Por: Elba Malmierca – Obstétrica – Mat.Prov 20154

 

Con la confianza y la calidez de ir pegado a la piel de la mamá, como cuando estaba en su hogar uterino, ya en la primera hora de vida el bebé posee un reflejo de succión y un desarrollado sentido del olfato, que le llevan instintivamente a buscar el pecho desnudo de la madre.

 

El alimento que la mujer produce satisface al niño en todos los niveles. Tiene el equilibrio adecuado de proteínas, grasa, y carbohidrato, y la proporción de alimento y fluido se va adaptando mientras el niño mama para satisfacer todas sus necesidades. Contiene defensas que protegen al bebé y le aportan anticuerpos procedentes del organismo materno, que le protegen de muchas enfermedades.

 

No obstante, no es tan sólo el estómago del niño el que se alimenta del pecho. Al anidarse en el cuerpo de la madre, al explorar su contorno con las manos y al sentir la cálida leche fluyendo en su interior mientras fija su mirada en los ojos de la madre, el bebé también recibe alimento emocional.

 

Mientras succiona, los labios y la nariz del bebé reciben la estimulación del contacto con la piel de la madre, lo que facilita el desarrollo del sistema respiratorio.

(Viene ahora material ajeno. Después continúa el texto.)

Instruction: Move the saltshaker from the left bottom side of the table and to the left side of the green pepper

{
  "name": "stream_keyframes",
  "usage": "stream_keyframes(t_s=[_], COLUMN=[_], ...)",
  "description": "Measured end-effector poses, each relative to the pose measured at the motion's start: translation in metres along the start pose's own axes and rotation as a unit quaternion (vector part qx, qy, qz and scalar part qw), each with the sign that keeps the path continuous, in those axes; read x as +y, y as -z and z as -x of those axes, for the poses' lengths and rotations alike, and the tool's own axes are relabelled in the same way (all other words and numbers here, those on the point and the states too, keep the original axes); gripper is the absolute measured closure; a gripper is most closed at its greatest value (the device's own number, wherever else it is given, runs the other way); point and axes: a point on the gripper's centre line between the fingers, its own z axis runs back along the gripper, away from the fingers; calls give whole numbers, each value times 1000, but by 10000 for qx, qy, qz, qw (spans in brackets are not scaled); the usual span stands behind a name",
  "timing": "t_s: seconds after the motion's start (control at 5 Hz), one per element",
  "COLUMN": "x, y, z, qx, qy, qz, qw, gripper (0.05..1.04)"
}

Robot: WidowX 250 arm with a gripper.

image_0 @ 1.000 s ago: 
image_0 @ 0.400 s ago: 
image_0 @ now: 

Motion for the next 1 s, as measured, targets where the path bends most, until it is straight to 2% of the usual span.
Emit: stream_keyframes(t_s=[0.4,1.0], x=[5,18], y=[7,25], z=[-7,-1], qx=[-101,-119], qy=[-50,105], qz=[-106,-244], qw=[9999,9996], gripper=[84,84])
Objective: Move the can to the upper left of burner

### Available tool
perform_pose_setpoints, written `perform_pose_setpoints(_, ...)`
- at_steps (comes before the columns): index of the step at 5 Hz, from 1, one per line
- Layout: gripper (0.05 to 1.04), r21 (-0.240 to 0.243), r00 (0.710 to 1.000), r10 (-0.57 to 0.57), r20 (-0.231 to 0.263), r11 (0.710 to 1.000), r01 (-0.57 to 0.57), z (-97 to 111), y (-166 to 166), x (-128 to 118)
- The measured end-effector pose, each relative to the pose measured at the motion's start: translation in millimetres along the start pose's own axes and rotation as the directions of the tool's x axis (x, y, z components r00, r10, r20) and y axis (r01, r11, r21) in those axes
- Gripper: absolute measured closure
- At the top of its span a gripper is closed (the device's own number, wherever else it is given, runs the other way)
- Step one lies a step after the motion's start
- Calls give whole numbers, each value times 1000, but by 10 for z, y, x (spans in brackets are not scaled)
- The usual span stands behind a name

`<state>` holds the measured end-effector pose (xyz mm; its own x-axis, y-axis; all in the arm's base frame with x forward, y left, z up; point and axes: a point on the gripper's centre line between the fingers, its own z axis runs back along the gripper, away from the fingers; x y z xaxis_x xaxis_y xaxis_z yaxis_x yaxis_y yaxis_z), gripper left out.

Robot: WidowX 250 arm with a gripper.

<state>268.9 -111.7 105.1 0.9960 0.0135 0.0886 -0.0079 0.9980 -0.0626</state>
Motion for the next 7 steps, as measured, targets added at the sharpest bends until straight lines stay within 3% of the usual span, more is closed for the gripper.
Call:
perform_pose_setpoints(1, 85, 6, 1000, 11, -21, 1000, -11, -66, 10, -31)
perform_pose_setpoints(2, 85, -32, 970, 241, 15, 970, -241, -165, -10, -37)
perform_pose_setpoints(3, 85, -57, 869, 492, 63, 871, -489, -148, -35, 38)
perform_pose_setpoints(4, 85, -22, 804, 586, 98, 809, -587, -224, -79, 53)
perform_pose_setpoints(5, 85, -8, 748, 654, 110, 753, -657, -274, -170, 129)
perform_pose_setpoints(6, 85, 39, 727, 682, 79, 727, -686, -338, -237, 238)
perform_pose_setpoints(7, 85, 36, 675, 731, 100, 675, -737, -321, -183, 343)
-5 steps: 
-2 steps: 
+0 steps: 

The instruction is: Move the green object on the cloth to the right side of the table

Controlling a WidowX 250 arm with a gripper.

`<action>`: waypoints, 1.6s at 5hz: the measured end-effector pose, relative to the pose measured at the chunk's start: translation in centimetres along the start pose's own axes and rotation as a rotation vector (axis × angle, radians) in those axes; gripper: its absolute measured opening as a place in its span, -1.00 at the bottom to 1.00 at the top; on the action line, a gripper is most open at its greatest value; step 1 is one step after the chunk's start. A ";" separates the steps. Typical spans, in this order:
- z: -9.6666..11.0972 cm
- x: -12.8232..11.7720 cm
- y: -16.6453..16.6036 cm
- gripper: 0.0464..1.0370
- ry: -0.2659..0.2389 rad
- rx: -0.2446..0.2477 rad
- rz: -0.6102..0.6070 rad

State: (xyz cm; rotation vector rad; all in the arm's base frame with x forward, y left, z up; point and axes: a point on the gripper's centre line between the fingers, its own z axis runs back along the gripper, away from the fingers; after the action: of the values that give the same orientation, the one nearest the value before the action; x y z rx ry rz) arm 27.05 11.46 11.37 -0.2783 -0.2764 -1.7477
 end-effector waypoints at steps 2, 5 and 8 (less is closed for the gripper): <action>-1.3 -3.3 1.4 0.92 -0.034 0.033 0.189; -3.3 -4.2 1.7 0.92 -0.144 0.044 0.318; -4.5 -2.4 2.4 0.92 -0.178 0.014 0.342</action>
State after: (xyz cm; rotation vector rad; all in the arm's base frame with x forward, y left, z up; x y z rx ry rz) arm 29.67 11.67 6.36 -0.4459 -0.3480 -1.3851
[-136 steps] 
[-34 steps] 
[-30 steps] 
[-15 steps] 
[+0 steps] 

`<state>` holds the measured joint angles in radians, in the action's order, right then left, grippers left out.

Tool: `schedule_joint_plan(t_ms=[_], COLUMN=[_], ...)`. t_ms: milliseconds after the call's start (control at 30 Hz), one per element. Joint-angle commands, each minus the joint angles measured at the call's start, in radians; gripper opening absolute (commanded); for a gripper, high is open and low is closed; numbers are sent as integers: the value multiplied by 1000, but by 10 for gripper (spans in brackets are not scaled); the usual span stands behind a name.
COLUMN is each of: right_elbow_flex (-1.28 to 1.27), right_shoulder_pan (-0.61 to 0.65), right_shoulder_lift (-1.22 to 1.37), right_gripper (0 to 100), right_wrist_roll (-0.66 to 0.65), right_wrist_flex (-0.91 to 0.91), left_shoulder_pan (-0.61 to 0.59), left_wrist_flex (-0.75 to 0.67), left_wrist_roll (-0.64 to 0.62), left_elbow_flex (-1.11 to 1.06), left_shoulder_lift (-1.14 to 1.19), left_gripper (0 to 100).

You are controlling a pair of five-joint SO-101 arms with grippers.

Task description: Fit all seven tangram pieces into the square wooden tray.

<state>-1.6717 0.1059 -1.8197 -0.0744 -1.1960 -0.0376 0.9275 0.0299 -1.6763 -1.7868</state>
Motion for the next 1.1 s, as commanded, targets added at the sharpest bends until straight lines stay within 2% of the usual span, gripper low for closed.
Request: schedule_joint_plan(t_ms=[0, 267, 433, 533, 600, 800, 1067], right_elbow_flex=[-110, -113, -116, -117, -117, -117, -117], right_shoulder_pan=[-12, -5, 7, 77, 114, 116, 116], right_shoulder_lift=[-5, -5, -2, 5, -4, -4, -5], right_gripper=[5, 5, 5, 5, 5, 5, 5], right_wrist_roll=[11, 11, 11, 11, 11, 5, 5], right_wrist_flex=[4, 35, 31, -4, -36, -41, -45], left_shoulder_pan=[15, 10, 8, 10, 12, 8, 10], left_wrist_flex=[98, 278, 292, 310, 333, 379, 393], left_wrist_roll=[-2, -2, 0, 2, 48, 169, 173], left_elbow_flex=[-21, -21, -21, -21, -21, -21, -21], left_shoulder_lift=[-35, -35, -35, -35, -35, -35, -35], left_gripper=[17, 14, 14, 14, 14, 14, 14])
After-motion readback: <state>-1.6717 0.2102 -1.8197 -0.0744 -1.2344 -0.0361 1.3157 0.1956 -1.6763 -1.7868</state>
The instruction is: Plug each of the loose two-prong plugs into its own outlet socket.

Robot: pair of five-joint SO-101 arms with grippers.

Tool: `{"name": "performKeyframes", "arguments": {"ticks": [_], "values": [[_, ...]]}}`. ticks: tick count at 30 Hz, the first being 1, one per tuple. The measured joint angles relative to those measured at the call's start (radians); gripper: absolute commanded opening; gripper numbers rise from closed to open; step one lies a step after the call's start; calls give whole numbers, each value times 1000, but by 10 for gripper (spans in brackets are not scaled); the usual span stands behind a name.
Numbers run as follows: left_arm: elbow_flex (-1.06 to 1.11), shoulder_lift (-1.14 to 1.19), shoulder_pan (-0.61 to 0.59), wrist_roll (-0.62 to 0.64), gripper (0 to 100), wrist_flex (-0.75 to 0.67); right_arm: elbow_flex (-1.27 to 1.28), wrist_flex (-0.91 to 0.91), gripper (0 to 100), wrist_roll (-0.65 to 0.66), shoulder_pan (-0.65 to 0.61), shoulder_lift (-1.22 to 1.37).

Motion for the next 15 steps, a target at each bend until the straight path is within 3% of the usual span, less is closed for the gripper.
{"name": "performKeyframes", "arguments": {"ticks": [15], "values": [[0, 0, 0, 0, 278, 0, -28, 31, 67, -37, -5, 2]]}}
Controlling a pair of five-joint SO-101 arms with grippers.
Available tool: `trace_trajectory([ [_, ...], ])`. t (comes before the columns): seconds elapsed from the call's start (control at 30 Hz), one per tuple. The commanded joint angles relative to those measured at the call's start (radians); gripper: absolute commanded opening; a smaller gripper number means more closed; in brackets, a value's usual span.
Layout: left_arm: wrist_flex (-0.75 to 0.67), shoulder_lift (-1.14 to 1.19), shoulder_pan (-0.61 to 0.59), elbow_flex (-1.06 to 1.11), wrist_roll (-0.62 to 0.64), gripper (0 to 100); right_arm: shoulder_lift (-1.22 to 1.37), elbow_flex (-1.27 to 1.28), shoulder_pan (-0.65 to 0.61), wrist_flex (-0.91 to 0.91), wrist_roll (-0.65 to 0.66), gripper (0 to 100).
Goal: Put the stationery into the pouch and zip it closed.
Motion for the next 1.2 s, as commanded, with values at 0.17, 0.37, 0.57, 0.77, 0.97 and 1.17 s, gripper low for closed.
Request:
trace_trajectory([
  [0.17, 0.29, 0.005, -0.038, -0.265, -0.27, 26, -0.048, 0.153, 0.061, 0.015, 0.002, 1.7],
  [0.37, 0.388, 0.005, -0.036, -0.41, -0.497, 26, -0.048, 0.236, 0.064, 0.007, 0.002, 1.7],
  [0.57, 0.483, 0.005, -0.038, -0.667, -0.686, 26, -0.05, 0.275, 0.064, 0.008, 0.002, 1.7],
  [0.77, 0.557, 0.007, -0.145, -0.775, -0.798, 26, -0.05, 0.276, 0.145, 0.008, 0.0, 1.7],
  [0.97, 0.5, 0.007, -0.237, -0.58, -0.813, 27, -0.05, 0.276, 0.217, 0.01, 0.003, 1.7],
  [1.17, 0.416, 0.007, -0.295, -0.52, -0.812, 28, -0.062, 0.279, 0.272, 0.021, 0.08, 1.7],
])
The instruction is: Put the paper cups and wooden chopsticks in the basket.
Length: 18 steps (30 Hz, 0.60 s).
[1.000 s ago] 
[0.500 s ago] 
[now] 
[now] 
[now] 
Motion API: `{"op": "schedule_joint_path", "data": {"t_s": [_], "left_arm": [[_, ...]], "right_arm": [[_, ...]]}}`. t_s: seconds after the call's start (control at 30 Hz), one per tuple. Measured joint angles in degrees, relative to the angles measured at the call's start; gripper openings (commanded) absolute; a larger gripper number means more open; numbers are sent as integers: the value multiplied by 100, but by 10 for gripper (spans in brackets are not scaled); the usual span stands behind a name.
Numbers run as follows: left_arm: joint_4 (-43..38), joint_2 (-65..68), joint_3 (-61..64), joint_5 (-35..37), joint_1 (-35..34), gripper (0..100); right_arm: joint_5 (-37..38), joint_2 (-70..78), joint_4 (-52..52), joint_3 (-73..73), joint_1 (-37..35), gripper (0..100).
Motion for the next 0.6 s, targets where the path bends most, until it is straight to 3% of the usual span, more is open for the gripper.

A todos los niveles, el bebé se halla vinculado con el cuerpo de la madre mientras se alimenta de su pecho.

 

La lactancia materna es semejante a un sistema autosuficiente de salud, un proceso bidireccional que no sólo ayuda al niño, sino también a la madre.

 

Aún cuando la comunidad científica respalda la lactancia natural, las prioridades de nuestra cultura son contrarias a lo que deberían ser: desanimando a las mujeres alegando la “caída de los pechos”, y sobre todo es una época que se ha hecho tan difícil para las madres amamantar adecuadamente y ganarse la vida al mismo tiempo. Muy importante es informarse con personal especializado para instrumentar los medios para amamantar y trabajar.

 

Cuando confiamos en los fabricantes de fórmulas más que en nuestra capacidad de nutrir a nuestro bebé, perdemos la oportunidad de recuperar un aspecto de nuestro poder femenino.

 

Pensar que la leche de fórmula es tan buena como la leche materna es creer que treinta años de tecnología son superiores a tres millones de años de evolución de la naturaleza. ES UN ACTO DE PODER FEMENINO.